--- PROBLEM TO WORK ON ---
Retype the opening lines of the listing below, ending with the line that contains "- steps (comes", and leave out any pictures.

--- EXERCISE DATA ---
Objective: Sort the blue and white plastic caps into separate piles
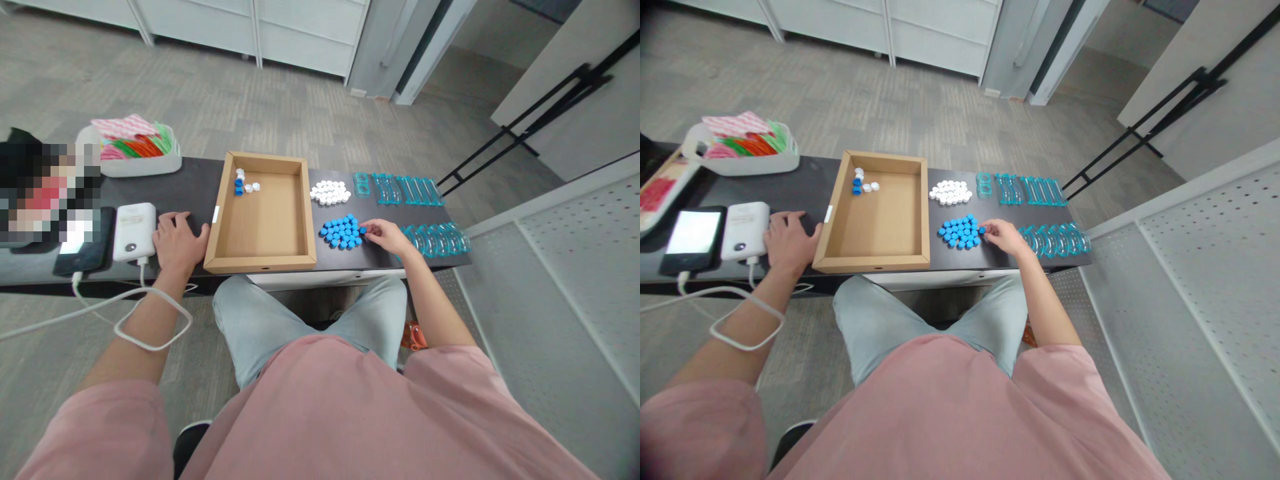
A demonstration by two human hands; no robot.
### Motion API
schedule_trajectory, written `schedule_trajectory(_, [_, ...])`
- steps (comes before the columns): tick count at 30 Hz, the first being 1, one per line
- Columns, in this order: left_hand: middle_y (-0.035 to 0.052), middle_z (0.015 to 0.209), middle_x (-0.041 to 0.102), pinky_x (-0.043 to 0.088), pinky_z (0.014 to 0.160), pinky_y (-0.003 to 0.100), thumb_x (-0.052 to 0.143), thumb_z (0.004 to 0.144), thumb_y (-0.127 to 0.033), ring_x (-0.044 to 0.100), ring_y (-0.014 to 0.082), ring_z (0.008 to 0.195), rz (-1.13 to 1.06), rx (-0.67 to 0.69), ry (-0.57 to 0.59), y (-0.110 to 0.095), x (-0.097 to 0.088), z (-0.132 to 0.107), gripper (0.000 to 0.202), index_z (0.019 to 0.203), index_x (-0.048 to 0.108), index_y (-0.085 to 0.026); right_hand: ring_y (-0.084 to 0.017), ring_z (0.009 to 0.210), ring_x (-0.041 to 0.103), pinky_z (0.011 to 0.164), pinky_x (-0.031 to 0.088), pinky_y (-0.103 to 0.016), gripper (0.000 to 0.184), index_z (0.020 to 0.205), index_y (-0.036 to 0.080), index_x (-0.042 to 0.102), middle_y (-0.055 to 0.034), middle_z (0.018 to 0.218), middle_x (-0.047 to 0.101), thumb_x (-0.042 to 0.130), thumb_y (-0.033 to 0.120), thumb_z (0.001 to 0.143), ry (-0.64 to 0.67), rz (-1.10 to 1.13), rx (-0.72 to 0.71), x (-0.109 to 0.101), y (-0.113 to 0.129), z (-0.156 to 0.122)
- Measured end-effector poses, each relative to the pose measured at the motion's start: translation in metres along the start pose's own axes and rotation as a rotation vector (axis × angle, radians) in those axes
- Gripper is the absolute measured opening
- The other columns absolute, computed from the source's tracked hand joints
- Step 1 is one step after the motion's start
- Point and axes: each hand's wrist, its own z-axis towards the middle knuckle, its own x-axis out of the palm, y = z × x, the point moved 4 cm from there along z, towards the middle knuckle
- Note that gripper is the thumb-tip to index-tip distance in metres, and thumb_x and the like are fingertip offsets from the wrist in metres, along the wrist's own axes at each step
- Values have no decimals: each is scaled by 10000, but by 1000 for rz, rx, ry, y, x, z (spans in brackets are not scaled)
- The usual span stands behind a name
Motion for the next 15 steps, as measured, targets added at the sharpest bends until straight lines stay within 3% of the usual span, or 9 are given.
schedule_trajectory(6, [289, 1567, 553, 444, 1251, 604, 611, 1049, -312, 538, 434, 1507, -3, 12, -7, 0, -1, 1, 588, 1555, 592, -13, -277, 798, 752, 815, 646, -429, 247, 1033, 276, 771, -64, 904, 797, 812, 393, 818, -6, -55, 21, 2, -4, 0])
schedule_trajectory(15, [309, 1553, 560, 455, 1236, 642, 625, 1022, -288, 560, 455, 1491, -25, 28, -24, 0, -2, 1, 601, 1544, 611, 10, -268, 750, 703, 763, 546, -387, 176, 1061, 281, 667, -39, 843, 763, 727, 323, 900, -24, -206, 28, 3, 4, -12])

--- EXERCISE RESPONSE ---
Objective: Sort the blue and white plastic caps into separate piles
A demonstration by two human hands; no robot.
### Motion API
schedule_trajectory, written `schedule_trajectory(_, [_, ...])`
- steps (comes before the columns): tick count at 30 Hz, the first being 1, one per line

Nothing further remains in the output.